[TASK BRIEF]:
Bring together every line in the data that includes "follows".

[DATA FOR THIS TASK]:
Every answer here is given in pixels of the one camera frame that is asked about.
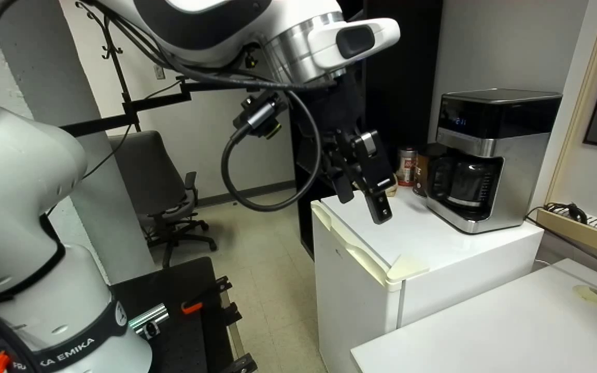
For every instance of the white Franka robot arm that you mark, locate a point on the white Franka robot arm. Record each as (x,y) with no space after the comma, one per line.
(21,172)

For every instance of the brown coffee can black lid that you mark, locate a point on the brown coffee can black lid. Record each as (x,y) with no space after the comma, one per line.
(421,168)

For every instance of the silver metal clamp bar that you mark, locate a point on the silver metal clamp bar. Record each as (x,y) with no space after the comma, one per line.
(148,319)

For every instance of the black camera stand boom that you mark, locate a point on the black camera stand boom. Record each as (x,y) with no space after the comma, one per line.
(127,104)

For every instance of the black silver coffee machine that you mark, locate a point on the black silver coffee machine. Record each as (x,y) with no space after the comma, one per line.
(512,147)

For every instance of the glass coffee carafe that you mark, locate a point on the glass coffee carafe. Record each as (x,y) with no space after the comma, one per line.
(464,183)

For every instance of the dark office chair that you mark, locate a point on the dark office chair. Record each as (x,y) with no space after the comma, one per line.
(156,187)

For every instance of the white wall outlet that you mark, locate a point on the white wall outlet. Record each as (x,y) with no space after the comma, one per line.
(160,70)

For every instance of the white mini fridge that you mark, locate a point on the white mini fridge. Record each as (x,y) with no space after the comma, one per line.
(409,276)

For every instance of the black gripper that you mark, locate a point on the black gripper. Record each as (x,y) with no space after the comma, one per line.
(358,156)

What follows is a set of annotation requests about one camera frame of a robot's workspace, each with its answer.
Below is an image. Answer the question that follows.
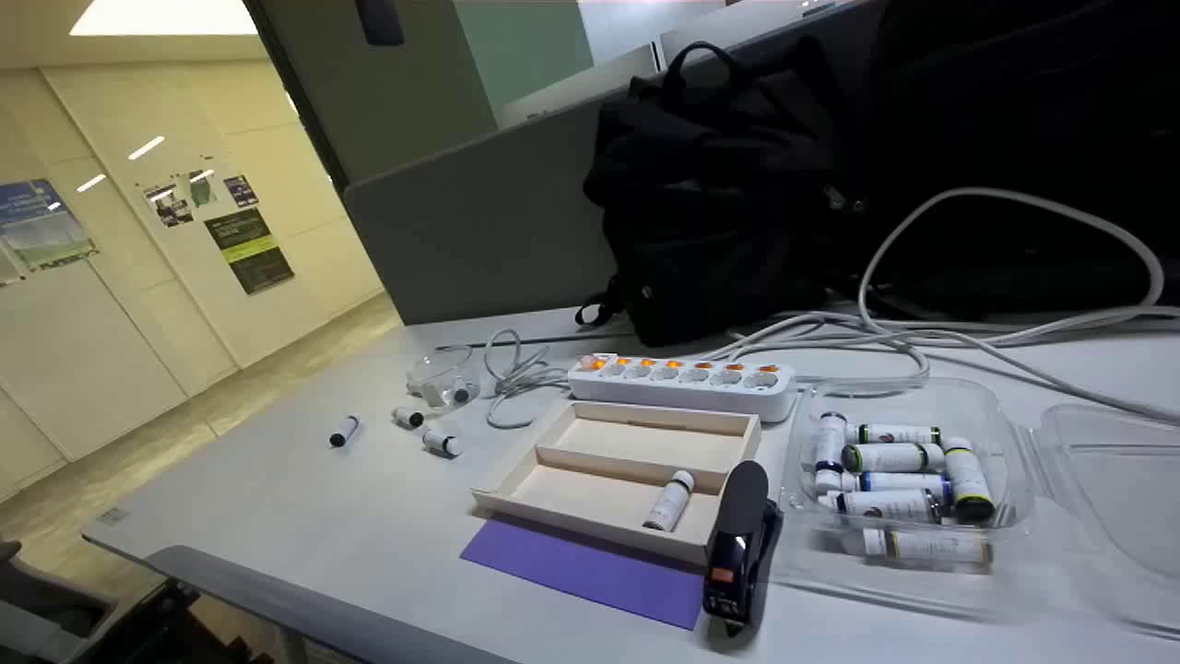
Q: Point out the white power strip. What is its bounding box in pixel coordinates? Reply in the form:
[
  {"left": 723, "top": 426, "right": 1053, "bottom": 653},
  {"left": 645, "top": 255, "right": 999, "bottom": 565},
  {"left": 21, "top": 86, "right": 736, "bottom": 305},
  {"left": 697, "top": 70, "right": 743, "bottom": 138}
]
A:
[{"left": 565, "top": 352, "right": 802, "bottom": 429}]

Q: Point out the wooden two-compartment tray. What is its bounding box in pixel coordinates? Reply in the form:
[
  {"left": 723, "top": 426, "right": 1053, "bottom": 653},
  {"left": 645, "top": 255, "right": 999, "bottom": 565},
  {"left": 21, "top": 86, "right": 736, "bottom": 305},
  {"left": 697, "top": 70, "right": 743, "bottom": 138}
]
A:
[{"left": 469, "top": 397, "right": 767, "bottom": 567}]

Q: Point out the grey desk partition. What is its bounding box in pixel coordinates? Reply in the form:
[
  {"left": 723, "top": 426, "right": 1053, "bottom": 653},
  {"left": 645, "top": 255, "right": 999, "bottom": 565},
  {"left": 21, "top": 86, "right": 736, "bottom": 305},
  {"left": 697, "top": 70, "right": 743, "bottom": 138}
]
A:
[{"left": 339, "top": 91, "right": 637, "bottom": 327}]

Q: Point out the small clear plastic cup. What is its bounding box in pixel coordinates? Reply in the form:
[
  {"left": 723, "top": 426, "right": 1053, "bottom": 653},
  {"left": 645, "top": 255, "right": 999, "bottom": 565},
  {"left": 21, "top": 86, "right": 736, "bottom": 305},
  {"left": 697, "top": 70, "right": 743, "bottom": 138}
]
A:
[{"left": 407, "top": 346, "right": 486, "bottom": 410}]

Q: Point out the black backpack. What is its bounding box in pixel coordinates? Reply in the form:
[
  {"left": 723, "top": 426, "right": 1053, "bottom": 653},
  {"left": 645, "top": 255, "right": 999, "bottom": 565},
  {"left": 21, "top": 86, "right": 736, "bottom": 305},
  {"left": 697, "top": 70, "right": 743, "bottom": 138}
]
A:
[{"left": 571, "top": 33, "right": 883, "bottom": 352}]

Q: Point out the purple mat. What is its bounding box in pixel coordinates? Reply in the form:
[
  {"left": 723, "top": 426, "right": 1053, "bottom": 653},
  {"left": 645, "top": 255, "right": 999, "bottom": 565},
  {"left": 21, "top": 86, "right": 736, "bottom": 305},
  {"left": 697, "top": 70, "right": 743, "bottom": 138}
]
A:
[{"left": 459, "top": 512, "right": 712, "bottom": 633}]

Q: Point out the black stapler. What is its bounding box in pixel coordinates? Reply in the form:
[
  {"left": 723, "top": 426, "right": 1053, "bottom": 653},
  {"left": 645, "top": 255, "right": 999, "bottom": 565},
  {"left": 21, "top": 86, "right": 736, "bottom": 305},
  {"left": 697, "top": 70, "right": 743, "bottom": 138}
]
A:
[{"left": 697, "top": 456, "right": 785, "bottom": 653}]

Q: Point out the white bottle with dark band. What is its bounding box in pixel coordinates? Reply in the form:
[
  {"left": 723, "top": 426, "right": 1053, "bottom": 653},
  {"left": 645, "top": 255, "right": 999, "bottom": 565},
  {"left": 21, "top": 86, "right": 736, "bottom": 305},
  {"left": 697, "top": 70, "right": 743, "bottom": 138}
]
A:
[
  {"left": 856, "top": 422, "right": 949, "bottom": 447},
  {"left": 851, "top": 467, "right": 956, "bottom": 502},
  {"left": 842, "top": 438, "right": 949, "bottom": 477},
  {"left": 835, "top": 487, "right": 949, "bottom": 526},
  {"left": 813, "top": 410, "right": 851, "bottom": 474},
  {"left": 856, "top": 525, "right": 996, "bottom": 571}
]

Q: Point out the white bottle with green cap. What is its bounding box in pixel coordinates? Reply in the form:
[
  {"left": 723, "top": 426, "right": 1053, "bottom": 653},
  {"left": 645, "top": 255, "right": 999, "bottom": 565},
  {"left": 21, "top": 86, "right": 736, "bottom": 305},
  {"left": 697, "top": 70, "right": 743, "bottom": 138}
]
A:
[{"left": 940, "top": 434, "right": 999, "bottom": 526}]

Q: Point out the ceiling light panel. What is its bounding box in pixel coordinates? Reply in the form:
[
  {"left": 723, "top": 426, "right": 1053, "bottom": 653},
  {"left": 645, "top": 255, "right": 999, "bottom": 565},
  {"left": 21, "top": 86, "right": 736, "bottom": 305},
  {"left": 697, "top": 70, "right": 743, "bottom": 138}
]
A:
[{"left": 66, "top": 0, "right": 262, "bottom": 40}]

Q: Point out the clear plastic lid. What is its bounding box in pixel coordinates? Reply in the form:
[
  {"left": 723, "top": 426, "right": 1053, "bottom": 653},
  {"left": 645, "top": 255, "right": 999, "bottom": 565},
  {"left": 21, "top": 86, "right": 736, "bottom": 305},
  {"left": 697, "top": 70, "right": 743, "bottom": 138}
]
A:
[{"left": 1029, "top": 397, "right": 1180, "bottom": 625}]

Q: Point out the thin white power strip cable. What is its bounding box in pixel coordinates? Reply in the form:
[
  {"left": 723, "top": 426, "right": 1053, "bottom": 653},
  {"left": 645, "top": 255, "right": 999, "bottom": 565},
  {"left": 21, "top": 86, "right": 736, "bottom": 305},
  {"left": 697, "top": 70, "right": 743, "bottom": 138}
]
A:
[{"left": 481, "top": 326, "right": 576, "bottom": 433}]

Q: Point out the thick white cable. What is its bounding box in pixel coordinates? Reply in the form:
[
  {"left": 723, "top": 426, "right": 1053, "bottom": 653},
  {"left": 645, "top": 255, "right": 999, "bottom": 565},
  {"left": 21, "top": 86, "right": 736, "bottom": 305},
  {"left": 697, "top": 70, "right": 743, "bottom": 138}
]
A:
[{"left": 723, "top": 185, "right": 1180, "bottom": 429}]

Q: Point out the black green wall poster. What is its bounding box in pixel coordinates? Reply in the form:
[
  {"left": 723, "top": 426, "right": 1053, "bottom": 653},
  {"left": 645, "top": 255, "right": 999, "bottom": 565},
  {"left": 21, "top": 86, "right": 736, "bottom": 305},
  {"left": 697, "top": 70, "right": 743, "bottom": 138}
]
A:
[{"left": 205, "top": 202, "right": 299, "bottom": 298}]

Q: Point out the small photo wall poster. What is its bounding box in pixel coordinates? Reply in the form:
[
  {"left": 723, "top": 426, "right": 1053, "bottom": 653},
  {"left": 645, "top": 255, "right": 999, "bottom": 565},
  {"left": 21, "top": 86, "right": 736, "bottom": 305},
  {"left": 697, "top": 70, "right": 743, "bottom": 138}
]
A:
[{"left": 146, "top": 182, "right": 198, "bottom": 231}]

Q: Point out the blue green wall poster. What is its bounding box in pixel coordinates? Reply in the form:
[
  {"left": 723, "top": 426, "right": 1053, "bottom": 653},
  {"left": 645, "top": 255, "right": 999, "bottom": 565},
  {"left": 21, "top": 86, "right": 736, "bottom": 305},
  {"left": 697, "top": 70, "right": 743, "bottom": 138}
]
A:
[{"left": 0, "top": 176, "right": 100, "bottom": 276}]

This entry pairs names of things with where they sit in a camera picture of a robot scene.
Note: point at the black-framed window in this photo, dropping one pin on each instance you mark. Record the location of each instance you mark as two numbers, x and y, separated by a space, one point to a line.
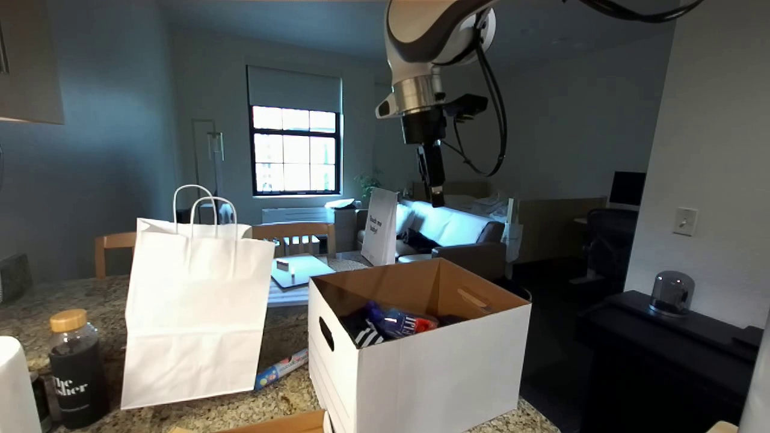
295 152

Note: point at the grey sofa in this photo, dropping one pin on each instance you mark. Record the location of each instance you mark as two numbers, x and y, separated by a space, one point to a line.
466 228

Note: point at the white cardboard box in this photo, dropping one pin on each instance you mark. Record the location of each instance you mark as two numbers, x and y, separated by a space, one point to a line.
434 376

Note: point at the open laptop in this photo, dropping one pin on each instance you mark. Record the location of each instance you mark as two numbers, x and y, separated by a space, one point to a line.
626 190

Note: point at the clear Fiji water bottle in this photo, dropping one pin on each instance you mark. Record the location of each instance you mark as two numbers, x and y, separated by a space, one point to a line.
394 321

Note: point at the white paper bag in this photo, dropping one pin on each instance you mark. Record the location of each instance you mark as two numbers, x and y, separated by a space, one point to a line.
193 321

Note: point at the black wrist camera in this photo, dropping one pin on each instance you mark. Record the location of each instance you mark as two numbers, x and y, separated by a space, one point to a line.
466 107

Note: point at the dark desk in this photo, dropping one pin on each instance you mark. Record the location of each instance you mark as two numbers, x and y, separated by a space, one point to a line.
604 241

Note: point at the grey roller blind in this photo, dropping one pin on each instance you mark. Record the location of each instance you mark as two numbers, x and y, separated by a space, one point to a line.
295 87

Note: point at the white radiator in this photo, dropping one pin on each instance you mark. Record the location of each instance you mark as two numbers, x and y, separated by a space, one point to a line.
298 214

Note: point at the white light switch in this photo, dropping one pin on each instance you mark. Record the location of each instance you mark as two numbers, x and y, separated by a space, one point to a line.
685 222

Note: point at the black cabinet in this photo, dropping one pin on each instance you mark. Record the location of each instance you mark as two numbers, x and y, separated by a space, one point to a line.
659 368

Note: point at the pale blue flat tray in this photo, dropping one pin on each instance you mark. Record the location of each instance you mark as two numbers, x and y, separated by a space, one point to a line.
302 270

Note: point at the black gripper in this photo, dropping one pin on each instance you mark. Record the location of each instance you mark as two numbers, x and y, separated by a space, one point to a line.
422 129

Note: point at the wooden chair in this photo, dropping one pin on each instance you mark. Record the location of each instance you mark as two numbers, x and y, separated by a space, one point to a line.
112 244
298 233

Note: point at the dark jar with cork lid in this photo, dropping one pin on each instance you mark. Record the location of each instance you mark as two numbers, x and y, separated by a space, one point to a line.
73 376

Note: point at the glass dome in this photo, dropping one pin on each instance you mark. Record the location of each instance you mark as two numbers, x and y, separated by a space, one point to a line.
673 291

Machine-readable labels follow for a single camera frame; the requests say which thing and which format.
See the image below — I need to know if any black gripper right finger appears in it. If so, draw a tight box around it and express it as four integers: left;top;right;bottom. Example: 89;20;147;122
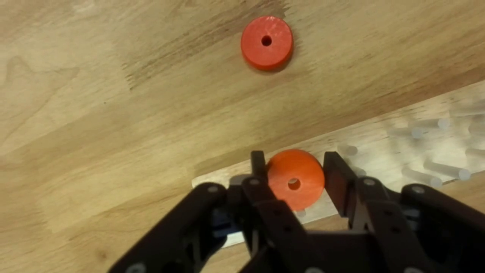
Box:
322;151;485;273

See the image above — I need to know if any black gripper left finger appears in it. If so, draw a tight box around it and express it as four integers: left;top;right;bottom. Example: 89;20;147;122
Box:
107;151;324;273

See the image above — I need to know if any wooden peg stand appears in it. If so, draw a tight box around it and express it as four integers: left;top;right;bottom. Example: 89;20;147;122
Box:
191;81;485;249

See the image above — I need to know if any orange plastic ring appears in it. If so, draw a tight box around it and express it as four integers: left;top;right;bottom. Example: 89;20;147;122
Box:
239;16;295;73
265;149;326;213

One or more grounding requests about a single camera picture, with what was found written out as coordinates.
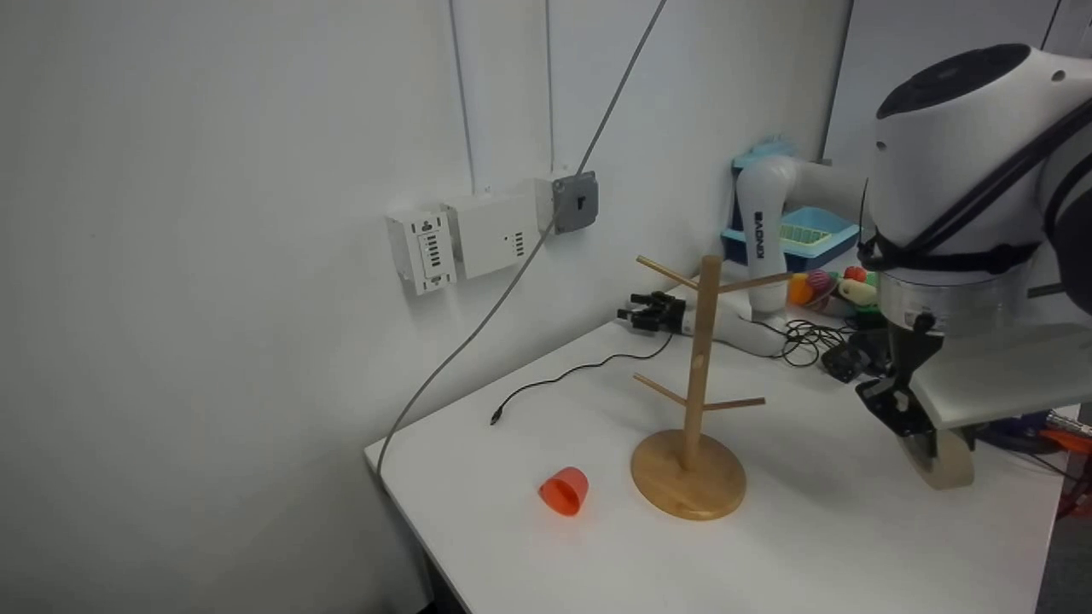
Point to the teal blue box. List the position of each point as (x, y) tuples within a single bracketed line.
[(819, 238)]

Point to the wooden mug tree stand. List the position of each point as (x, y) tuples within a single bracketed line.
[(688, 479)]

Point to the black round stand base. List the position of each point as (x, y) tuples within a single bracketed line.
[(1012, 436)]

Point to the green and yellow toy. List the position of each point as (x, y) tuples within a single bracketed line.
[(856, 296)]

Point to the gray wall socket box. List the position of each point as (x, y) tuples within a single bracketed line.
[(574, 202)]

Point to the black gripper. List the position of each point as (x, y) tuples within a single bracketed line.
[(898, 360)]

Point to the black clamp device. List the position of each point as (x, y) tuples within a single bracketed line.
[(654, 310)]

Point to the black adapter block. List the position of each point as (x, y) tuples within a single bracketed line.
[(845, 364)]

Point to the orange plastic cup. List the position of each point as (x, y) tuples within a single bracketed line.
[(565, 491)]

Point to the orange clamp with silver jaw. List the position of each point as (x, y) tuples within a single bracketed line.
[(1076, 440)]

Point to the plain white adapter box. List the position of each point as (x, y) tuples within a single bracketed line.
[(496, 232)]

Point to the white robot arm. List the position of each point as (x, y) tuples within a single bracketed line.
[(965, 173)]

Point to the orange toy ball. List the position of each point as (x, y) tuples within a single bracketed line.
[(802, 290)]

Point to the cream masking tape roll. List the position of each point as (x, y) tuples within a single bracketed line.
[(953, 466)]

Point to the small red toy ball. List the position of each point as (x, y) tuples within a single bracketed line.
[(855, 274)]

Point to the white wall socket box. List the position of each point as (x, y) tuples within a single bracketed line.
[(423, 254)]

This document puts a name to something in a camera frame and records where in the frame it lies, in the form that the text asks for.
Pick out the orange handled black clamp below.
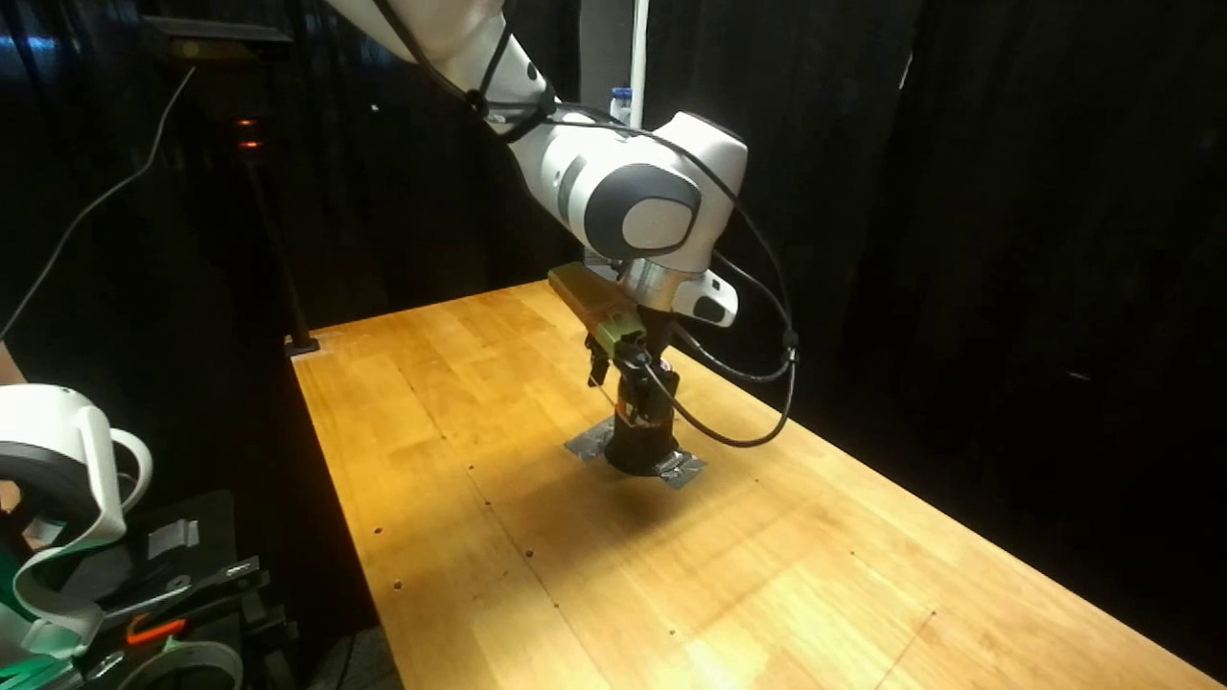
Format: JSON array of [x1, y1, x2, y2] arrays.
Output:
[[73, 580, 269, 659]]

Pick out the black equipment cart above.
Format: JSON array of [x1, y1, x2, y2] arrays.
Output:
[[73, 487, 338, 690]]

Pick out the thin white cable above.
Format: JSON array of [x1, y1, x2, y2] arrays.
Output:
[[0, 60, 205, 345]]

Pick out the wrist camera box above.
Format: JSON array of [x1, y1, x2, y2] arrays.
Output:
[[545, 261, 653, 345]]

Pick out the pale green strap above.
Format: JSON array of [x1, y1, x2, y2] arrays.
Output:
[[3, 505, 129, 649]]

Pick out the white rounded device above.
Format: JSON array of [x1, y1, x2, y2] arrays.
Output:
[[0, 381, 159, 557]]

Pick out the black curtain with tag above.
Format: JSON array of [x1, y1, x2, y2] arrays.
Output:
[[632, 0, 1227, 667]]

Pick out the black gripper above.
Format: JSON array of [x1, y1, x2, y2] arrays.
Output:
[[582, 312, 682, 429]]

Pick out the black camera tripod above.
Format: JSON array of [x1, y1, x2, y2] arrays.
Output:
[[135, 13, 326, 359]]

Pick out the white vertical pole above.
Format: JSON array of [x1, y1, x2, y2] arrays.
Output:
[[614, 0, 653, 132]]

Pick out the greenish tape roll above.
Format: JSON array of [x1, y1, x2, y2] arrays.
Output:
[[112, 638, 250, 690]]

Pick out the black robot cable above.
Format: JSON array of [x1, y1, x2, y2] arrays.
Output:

[PROBLEM SOLUTION]:
What follows is a set of annotation requests about one camera frame of a robot's workspace, each with its answer.
Below is an image. Answer the question that follows.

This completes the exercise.